Left wants govt to prevent layoffs at companies on job-saving state aid
Ljubljana - The opposition Left wants the government to introduce safety mechanisms to prevent layoffs at companies which are receiving emergency coronavirus state aid to preserve jobs during the coronavirus pandemic.
The party says in an initiative addressed to the government that "the government distributes aid to preserve jobs to foreign private companies in the form of grants without safety mechanisms to avoid layoffs."
The foreign-owned companies Adient, Magna and Safilo phasing out production in Slovenia and laying off their workers proves that the government's aid schemes do not work, it adds.
The party proposes that the companies which have received the state aid are prevented from starting layoffs at least three months after they stop receiving the aid.
The government should reclassify grants to refundable aid in the form of an investment which would convert into equity. The Left believes this would strengthen public ownership and oversight of the companies receiving state aid.

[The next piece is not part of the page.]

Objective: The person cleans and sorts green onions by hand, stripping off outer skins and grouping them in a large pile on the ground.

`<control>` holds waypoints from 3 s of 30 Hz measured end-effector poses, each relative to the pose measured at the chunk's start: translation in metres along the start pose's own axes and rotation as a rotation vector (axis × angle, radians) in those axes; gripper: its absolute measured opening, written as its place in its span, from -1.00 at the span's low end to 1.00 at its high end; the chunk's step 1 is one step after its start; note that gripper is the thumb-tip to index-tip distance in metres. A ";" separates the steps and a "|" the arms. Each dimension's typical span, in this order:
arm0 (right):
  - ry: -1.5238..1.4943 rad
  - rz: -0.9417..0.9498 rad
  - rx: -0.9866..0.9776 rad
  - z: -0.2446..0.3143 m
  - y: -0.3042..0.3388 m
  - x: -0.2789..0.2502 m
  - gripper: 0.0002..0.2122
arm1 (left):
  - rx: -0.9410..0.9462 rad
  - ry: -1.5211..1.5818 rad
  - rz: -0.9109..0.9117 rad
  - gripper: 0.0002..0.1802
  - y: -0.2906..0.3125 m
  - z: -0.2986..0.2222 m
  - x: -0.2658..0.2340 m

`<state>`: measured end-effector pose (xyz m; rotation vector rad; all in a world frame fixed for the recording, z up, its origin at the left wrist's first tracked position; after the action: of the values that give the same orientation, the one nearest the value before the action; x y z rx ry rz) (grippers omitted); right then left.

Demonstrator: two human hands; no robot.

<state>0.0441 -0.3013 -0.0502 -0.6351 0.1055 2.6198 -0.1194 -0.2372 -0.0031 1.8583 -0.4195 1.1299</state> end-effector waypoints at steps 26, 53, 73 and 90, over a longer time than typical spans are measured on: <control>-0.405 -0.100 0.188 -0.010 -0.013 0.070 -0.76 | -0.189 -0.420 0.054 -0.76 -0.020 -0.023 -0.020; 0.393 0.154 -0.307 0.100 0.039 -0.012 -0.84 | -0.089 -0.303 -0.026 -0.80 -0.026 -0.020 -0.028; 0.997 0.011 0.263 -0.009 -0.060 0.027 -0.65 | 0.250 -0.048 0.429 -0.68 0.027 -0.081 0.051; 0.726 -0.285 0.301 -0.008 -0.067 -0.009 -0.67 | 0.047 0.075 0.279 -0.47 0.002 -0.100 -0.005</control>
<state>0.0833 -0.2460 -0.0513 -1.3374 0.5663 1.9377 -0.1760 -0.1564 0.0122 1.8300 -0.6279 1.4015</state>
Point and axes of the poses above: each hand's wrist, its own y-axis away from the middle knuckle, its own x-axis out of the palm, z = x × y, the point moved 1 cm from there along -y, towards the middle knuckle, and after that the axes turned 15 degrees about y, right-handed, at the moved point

The government should examine the possibility of damages suits against the foreign multinationals, with the Left arguing they have damaged Slovenia's public finances.
The party says that many companies have started closing and laying off workers because their profit margins have dropped, not because they are faced with bankruptcy.
It is convinced the state subsidising foreign capital means citizens have socialised the losses while private companies have privatised the gains.
The Left thus believes the government should use the coronavirus crisis to reorganise the economy to become actively involved in ownership and management of companies key to the country's development.
"Instead, the government has limited itself to distributing public money to private companies, which flee abroad at the first sign of a threat to their profits, while sending the check for the social and economic damage they leave behind to the state."